Try it: Your answer must match the records word for word and contain no pictures.

Recorded information:
═══
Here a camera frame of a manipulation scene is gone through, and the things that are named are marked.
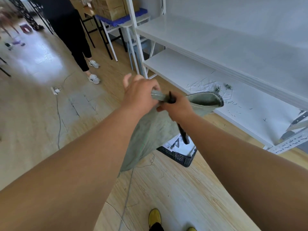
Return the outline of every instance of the wooden floor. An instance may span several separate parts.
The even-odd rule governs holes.
[[[122,78],[135,73],[128,54],[114,44],[118,62],[110,60],[98,32],[91,36],[92,69],[102,79],[94,85],[79,69],[57,36],[47,30],[22,34],[25,46],[8,51],[0,43],[1,57],[12,74],[0,73],[0,189],[77,138],[119,106]],[[162,90],[176,90],[156,77]],[[50,87],[59,86],[58,96]],[[206,120],[252,144],[261,144],[216,114]],[[308,168],[307,154],[297,148],[281,156]],[[154,151],[116,181],[95,230],[148,230],[148,213],[158,208],[165,231],[259,230],[215,177],[200,154],[184,168]]]

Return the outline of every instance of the person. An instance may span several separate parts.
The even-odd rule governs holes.
[[[43,6],[44,17],[71,51],[72,56],[84,71],[90,82],[98,84],[100,79],[92,74],[89,66],[98,68],[99,64],[92,59],[90,46],[80,22],[80,15],[70,0],[31,0]]]
[[[138,121],[158,101],[155,79],[131,75],[124,98],[96,127],[0,191],[0,230],[92,231],[115,184]],[[308,230],[308,170],[238,139],[193,112],[172,92],[161,103],[191,137],[225,189],[261,230]],[[149,228],[153,228],[154,219]]]
[[[44,29],[42,25],[37,24],[37,22],[33,19],[27,8],[24,6],[24,4],[21,2],[21,0],[9,0],[15,8],[21,13],[23,18],[29,23],[29,25],[33,28],[35,31],[41,31]]]
[[[7,12],[3,7],[0,7],[0,27],[12,38],[11,34],[4,27],[5,24],[10,25],[19,34],[18,30],[14,27],[12,21],[6,16]]]

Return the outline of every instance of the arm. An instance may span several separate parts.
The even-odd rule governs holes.
[[[308,230],[308,171],[197,116],[178,93],[162,104],[225,189],[261,230]]]
[[[137,75],[121,107],[0,191],[0,230],[93,230],[156,80]]]

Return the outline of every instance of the white shelf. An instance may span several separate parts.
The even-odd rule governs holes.
[[[278,143],[299,114],[298,108],[171,49],[144,65],[187,94],[221,85],[225,104],[215,112],[268,147]],[[232,93],[226,84],[233,86]]]
[[[308,49],[162,15],[138,34],[260,91],[308,110]]]

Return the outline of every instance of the cardboard box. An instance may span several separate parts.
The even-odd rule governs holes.
[[[98,15],[112,21],[126,16],[123,0],[92,0]]]
[[[127,1],[126,1],[126,0],[123,0],[123,3],[124,3],[124,8],[125,8],[126,15],[129,15],[129,10],[128,10]],[[134,7],[134,12],[140,10],[138,0],[133,0],[133,7]]]
═══
Answer to this exercise:
Here a camera frame of a manipulation scene is gone through, and the things that are named are marked.
Return the outline of every instance of the wooden floor. An instance may span several separate parts.
The even-odd rule governs holes.
[[[122,78],[135,73],[128,54],[114,44],[118,62],[110,60],[98,32],[91,36],[92,69],[102,79],[94,85],[79,69],[57,36],[47,30],[22,34],[25,46],[8,51],[0,43],[1,57],[12,74],[0,73],[0,189],[77,138],[119,106]],[[162,90],[176,90],[156,77]],[[50,87],[59,86],[58,96]],[[206,120],[252,144],[261,144],[216,114]],[[308,168],[307,154],[297,148],[281,156]],[[154,151],[116,181],[95,230],[148,230],[148,213],[158,208],[165,231],[259,230],[215,177],[200,154],[184,168]]]

Return the outline of every instance of the person. An instance may span several separate parts.
The even-odd rule governs holes.
[[[43,6],[44,17],[71,51],[72,56],[84,71],[90,82],[98,84],[100,79],[92,74],[89,66],[98,68],[99,64],[92,59],[90,46],[80,22],[80,15],[70,0],[31,0]]]
[[[138,121],[158,101],[155,79],[131,75],[124,98],[96,127],[0,191],[0,230],[92,231],[115,184]],[[308,230],[308,170],[238,139],[193,112],[172,92],[161,103],[191,137],[225,189],[261,230]],[[149,228],[153,228],[154,219]]]
[[[44,29],[42,25],[37,24],[37,22],[33,19],[27,8],[24,6],[24,4],[21,2],[21,0],[9,0],[15,8],[21,13],[23,18],[29,23],[29,25],[33,28],[35,31],[41,31]]]
[[[7,12],[3,7],[0,7],[0,27],[12,38],[11,34],[4,27],[5,24],[10,25],[19,34],[18,30],[14,27],[12,21],[6,16]]]

Return the outline of every instance of the arm. An instance may span several separate parts.
The even-odd rule governs holes.
[[[308,230],[308,171],[197,116],[178,93],[162,104],[225,189],[261,230]]]
[[[137,75],[121,107],[0,191],[0,230],[93,230],[156,80]]]

Return the outline of every instance of the white shelf. An instance may span several separate parts.
The even-odd rule governs holes.
[[[278,143],[299,114],[298,108],[171,49],[144,65],[187,94],[221,85],[225,104],[215,112],[268,147]],[[232,93],[226,84],[233,86]]]
[[[308,49],[162,15],[138,34],[260,91],[308,110]]]

Return the outline of every instance of the cardboard box. An instance may span several separate parts.
The even-odd rule governs holes.
[[[98,15],[112,21],[126,16],[123,0],[92,0]]]
[[[127,1],[126,1],[126,0],[123,0],[123,3],[124,3],[124,8],[125,8],[126,15],[129,15],[129,10],[128,10]],[[134,7],[134,12],[140,10],[138,0],[133,0],[133,7]]]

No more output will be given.